The country’s trade deficit narrowed to a four-month low of $18.78 billion in June despite exports remained flat at $35.14 billion during the month, the government data showed on Tuesday. Exports in June the previous year were at $35.16 billion.
The fall in imports helped pare the trade deficit for the month under review. Imports declined 3.71% year-on-year to $53.92 billion during the month due to a fall in the inbound shipments of crude oil and gold. Major export sectors, including petroleum, fabrics, gems and jewellery, leather, iron ore, oil seeds, cashew, spices, tobacco, and coffee, recorded negative growth during the month under review. The shipments of petroleum products declined 15.92% to $4.61 billion in June, and 15.63% to $17.4 billion during the first quarter.

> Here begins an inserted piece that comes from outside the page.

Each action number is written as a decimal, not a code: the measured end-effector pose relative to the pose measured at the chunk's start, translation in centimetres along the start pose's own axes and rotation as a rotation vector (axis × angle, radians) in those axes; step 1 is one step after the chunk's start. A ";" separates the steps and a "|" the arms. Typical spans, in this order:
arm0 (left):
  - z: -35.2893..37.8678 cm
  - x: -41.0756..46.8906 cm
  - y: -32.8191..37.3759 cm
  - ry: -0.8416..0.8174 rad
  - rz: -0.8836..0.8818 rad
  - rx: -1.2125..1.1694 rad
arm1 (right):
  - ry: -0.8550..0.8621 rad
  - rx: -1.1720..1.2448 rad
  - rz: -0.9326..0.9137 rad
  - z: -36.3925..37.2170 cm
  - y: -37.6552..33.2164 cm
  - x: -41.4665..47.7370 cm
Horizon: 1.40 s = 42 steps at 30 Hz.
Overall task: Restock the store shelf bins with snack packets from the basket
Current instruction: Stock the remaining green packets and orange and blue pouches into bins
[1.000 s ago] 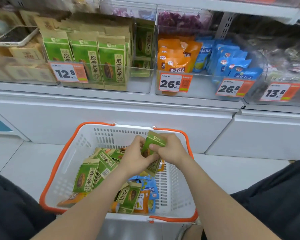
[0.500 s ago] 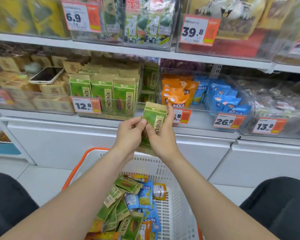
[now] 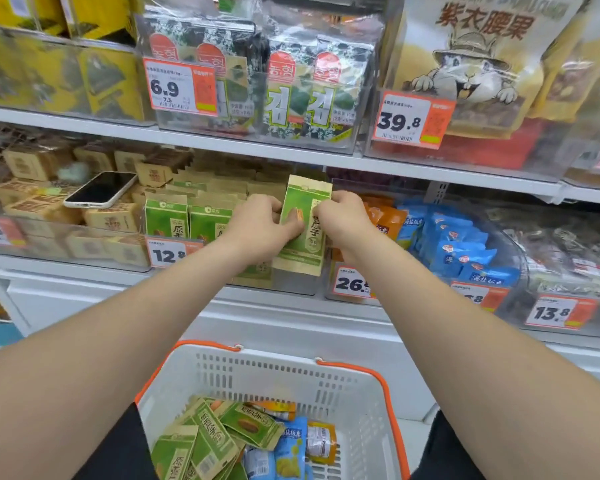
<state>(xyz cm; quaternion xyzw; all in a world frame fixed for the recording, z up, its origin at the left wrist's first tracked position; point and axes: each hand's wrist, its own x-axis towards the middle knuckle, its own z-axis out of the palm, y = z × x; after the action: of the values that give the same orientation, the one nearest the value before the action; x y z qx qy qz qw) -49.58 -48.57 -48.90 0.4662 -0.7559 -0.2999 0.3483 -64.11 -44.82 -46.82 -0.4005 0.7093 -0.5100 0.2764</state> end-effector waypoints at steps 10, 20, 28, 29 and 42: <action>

However, exports of engineering, tea, rice, ready-made garments of all textiles, chemicals, marine products, and pharma have registered a positive growth.

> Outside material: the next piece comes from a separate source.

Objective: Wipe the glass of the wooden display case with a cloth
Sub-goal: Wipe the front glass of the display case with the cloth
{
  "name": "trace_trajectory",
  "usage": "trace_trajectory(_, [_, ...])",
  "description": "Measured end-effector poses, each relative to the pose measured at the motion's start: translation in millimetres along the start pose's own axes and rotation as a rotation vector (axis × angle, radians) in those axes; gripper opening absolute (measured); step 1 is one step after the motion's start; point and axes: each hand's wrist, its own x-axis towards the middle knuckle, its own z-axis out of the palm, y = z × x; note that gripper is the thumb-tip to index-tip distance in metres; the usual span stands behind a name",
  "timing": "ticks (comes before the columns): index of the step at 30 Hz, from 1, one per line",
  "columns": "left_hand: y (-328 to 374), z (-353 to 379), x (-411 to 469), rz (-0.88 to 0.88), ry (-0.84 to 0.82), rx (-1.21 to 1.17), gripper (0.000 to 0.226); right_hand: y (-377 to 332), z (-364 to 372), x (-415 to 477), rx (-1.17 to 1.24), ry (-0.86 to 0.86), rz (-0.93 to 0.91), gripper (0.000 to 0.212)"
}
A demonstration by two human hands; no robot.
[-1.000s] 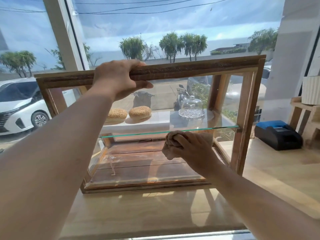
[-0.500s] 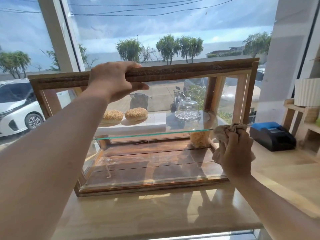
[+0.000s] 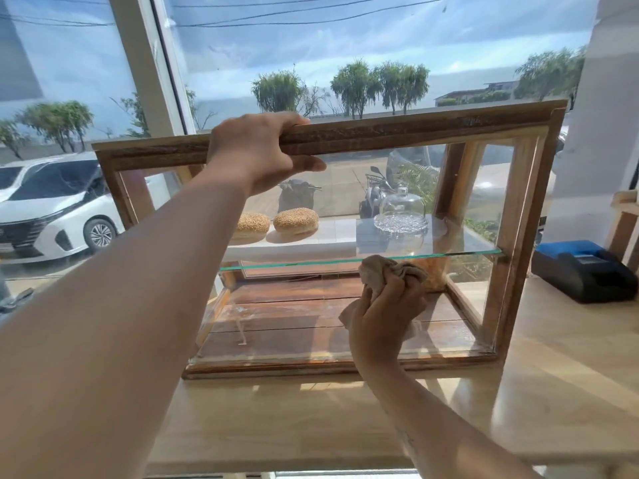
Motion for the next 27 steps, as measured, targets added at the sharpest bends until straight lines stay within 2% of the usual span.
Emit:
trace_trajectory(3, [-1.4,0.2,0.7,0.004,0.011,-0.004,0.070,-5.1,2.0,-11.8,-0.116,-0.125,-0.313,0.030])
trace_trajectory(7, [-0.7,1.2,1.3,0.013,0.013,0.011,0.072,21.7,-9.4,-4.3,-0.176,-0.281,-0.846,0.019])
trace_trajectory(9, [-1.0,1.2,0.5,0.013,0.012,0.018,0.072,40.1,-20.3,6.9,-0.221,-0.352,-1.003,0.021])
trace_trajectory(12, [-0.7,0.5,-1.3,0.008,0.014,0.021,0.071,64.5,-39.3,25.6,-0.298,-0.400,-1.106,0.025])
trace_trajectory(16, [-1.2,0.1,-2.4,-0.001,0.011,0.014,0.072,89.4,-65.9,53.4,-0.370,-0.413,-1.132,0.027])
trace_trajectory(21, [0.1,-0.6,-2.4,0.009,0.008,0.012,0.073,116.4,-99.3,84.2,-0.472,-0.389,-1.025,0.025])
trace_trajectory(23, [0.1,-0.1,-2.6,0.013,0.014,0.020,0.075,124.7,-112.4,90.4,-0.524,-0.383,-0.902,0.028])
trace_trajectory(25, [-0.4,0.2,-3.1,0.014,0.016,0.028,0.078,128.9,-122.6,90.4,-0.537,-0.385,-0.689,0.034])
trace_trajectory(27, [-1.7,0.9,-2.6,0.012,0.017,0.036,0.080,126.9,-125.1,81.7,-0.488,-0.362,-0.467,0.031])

Electronic goods’ shipments witnessed a rise of 46.93% to $4.14 billion in June. It was an increase of 47.11% to $12.4 billion during the April-June quarter of this fiscal. During April-June FY26, exports rose 1.92% to USD 112.17 billion, while imports rose 4.24 per cent to USD 179.44 billion, according to the data. Merchandise trade deficit during April-June 2025 widened to USD 67.26 billion as compared to $62.10 billion in the same quarter last financial year.
Commerce Secretary Sunil Barthwal said the country's goods and services exports during the first quarter of 2025-26 are estimated at $210 billion, which is an increase of about 6% year-on-year. "If the growth continues like this, then we are going to cross last year's exports figures," he said.